Anonymous Monk has asked for the wisdom of the Perl Monks concerning the following question:

this is my code for comparing 2 files and checking if the lines match..
#!usr/bin/perl -w use strict; use autodie; my @human = 'C:\strawberry\perl\bin\humanpathway.txt'; open(HUMAN, "<", @human); my @hum =<HUMAN>; my @output = 'C:\strawberry\perl\bin\output.txt'; open(OUTPUT, ">", @output); my @output =<OUTPUT>; my@bact = 'C:\strawberry\perl\bin\bactpathway.txt'; open(BACT, "<", @bact); my @bact =<BACT>; my $hlindex= $#hum; my $blindex= $#bact; for (my $i=0; $i<=$hlindex; $i++) { chomp $hum[$i]; my@arr1 = split ("\t",$hum[$i]); my$flag=0; for (my $j=0; $j<=$blindex; $j++) { chomp $bact[$j]; my @arr2= split ("\t",$bact[$j]); if ( $arr1[1] eq $arr2[1] && $arr1[2] eq $arr2[2] && $arr1[3] eq $arr2 +[3]) { if ($flag==0) { print OUTPUT "$hum[$i]\n"; my $flag=1; } print OUTPUT "$bact[$j]\n"; } } } close HUMAN; close BACT; close OUTPUT;
the error i get while running is: Use of uninitialised value in string eq at (filepath) <BACT> line 17 I can't seem to figure out what is the real problem..can someone help?

Replies are listed 'Best First'.
Re: comparing data btwn 2 files
by anonymized user 468275 (Curate) on May 11, 2011 at 10:47 UTC
    I would start by testing the return value of your open statement. Is there a reason for passing an array for the filepath to open?
    open(HUMAN, "<", @human) or die "$!: $human[0]";
    ;

    One world, one people

Re: comparing data btwn 2 files
by Anonymous Monk on May 11, 2011 at 11:05 UTC
    C:\strawberry\perl\bin\*.txt

    Using C:\strawberry\perl\bin\ to store input/output files is like using C:\Program Files or C:\WINDOWS for the same, bad idea all around.

    You should use "My Documents" or another dedicated directory

    That you're able to write to C:\strawberry... hints that you are logged in as an administrator, as a rule, you should do your daily work from a limited account (I'm assuming you're not using no-login setup)

Re: comparing data btwn 2 files
by bart (Canon) on May 11, 2011 at 10:46 UTC
    A quick note:
    my $flag=1;
    You now have 2 variables with the name $flag. That'll probably not do what you want. (Hint: drop the my)

    And assuming line 17 is

    if ( $arr1[1] eq $arr2[1] && $arr1[2] eq $arr2[2] && $arr1[3] eq $arr2 +[3])
    I'm guessing your strings don't actually have 4 tab separated parts (at least for some lines; or perhaps the files don't have the same length).

    "4"? Yes, array indexes start at 0, so you're skipping the first array item, with index 0.

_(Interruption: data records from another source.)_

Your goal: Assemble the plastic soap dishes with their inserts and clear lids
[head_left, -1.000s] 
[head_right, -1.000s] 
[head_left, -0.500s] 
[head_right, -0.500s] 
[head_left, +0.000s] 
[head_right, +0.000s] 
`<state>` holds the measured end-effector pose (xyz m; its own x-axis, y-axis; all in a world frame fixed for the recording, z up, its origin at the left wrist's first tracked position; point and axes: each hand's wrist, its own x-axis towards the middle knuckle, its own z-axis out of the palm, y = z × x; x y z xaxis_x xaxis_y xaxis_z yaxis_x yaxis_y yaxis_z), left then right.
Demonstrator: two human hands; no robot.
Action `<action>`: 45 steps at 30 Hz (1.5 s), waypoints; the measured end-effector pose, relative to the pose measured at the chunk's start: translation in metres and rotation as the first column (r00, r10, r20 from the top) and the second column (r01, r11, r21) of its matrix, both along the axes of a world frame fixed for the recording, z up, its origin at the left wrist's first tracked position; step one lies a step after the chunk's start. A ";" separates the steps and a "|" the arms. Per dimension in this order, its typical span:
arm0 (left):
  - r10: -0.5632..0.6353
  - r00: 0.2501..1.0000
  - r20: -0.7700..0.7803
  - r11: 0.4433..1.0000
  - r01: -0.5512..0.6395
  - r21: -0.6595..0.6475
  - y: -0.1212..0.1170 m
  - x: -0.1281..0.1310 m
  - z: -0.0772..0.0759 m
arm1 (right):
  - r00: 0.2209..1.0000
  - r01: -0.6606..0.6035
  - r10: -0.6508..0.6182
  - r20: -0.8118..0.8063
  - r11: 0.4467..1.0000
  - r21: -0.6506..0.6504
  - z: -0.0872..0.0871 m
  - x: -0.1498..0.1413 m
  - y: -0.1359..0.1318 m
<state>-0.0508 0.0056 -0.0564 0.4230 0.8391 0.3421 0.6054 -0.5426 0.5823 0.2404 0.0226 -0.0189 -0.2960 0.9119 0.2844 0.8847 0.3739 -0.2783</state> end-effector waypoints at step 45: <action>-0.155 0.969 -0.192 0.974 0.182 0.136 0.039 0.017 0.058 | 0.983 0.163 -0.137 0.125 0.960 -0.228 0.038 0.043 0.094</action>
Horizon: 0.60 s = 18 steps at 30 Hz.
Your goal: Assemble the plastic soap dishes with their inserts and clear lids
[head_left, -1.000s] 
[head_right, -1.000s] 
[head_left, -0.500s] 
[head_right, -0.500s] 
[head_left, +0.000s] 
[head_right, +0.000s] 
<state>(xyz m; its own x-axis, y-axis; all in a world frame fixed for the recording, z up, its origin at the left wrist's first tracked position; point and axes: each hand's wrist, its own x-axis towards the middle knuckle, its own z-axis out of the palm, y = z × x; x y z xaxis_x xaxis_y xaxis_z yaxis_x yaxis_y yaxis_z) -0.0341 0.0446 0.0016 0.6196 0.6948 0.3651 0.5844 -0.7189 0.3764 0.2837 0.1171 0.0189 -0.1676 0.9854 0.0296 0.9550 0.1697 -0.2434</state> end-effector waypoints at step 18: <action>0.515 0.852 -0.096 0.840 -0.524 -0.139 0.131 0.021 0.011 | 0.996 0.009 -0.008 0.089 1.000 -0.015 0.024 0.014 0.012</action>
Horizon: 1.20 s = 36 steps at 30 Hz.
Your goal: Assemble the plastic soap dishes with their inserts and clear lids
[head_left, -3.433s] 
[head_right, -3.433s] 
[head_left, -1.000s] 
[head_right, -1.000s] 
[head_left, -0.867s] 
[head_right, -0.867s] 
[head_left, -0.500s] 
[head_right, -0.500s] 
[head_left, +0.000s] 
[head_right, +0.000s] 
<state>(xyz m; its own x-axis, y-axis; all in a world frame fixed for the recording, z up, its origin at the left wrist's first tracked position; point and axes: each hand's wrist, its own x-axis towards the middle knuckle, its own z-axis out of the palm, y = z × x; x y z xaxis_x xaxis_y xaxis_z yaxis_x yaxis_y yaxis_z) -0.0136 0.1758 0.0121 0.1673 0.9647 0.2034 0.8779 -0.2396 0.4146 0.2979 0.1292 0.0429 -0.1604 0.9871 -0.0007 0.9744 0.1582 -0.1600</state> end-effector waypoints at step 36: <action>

Re: comparing data btwn 2 files
by tospo (Hermit) on May 11, 2011 at 12:09 UTC
    why do you split this on tabs? If you want to compare the whole line you can compare the lines as in "if ($line_from_hum eq line_from_bact){...}" or something. If you need to extract only a part of the line (say the first three fields) you could use a regex as in:
    my ($part_of_line) = ($line=~/^((?:\S+\t){3})/);
    One problem in the logic of your code might be that you are comparing lines only from "the point of view" of the human file. Lines in bact that are not in human will not be captured at the moment, which may or may not be what you wanted.
      ^^my data in the .txt file is something like this:
      Bacteroides thetaiotaomicron C00267 5.3.1.9 C00668 Bacteroides thetaiotaomicron C00221 5.3.1.9 C01172 Bacteroides thetaiotaomicron C00074 5.3.1.9 C00022 Bacteroides thetaiotaomicron C00221 5.3.1.1 C00267 Parabacteroides Distasonis C02876 2.7.2.1 C00163
      Homosapiens C00267 2.7.1.2 C00668 Homosapiens C00267 5.1.3.3 C00221 Homosapiens C00221 5.1.3.3 C00267 Homosapiens C00221 2.7.1.2 C01172 Homosapiens C00221 2.7.1.1 C01172 Homosapiens C00668 5.3.1.9 C01172 Homosapiens C01172 5.3.1.9 C00668 Homosapiens C00668 5.3.1.9 C05345 Homosapiens C05345 5.3.1.9 C00668
      i want to compare the second, third and fourth columns in the 2 files..and find the matches.
        ok, if yuo only need the matches and don't need to know which elements are only in the bacterium or only in human then your approach will be sufficient.